Libya: Anti-Islamic State forces deployed in Tripoli

Libya

Libya’s newly formed anti-militia forces have been deployed in the capital Tripoli to crack down on militants bent on destabilizing the city.

Known as the Special Deterrence Force, the group is tasked with halting activities of the Islamic State which has a stronghold in parts of the country.

With a brigade of more than 600 men, the troops will patrol the city and help stabilize the nation.

The special deterrence force is fighting this organisation (Islamic State) and you know this organisation seeks to create insecurity in all Libyan cities.

Speaking to Reuters, the spokesman of the Deterrence Forces Maud Khalil said, “The special deterrence forces are deployed 24 hours a day with regular patrols and are also stationed in heavily populated areas where they search suspicious vehicles.”

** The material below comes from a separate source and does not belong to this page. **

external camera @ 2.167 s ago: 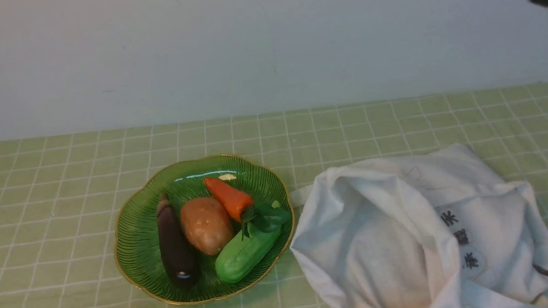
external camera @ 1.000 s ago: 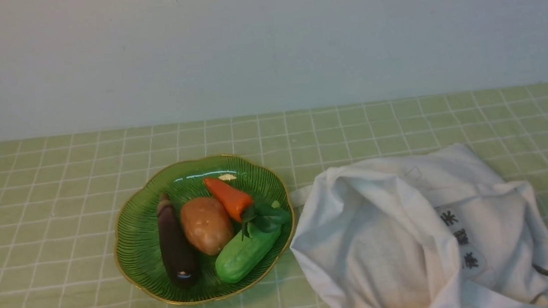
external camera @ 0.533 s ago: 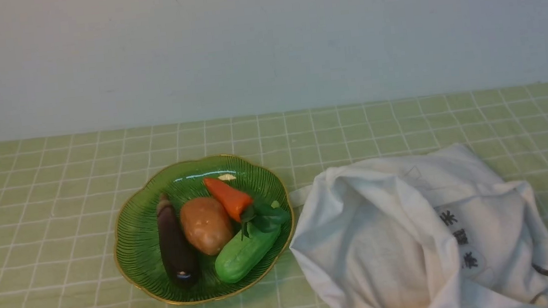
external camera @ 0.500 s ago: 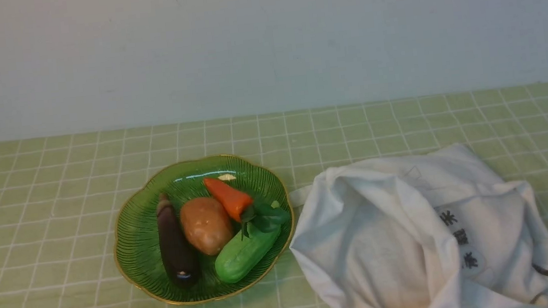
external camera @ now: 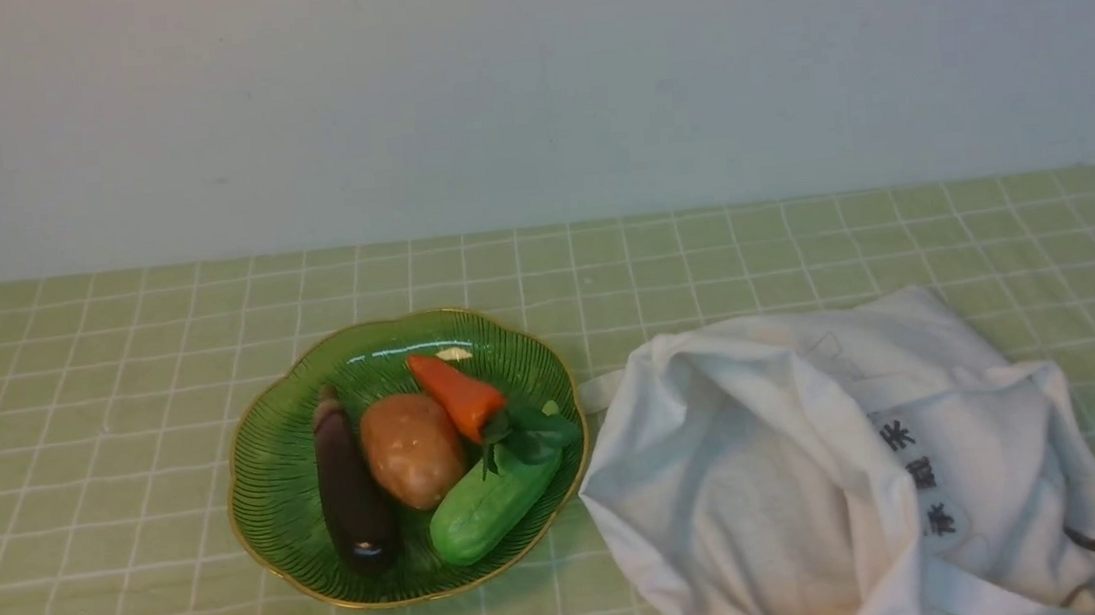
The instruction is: Take vegetables from bag on green coffee tablecloth place on plate.
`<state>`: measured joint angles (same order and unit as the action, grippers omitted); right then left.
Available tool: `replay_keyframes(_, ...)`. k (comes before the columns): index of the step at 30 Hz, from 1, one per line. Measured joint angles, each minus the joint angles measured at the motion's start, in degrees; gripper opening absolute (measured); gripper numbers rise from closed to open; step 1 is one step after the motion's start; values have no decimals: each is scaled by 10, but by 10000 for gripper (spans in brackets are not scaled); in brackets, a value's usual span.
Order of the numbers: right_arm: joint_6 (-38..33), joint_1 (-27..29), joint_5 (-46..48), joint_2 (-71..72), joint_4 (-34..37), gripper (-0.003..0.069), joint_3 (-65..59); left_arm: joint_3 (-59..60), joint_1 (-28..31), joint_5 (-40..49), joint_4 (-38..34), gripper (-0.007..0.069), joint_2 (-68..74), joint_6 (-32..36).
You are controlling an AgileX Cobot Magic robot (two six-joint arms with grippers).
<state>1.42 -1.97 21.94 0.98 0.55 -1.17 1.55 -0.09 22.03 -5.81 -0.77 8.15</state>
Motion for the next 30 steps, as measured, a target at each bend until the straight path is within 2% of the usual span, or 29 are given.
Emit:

Islamic State’s stronghold in Libya is in the city of Sirte, though it also has some presence in other major cities including Benghazi. According to reports, the militant group has up to about 3000 fighters in the war torn country. But the US claims the numbers have doubled in the past 12 to 18 months.

“The special deterrence force is fighting this organisation (Islamic State) and you know this organisation seeks to create insecurity in all Libyan cities and is now seeking to take control of some areas close to Sirte, but thanks to the young men who care for the stability of their country, (Islamic State) has failed to take control of towns,” Khalil said.

“In recent weeks, (the forces) managed to dismantle more than 15 cells affiliated with the Islamic State in Tripoli,” he added.

Western governments say the best chance to curb the expansion of IS is by uniting armed factions against them.

For nearly two years, the country has had two administrations battling for supremacy in Tripoli and Tobruk.

Following months of talks last year, the rival factions agreed to a United Nations backed national unity government.

Last week leaders of the UN backed government arrived in the capital and have been operating from a naval base. Known as the Presidency Council, Western countries want the unity government to reconcile and unite Libya’s warring factions.

Since the ousting of long time ruler Muammar Gaddafi, the oil rich nation has suffered blows of attacks from Islamist militants battling for territory and recognition in the country.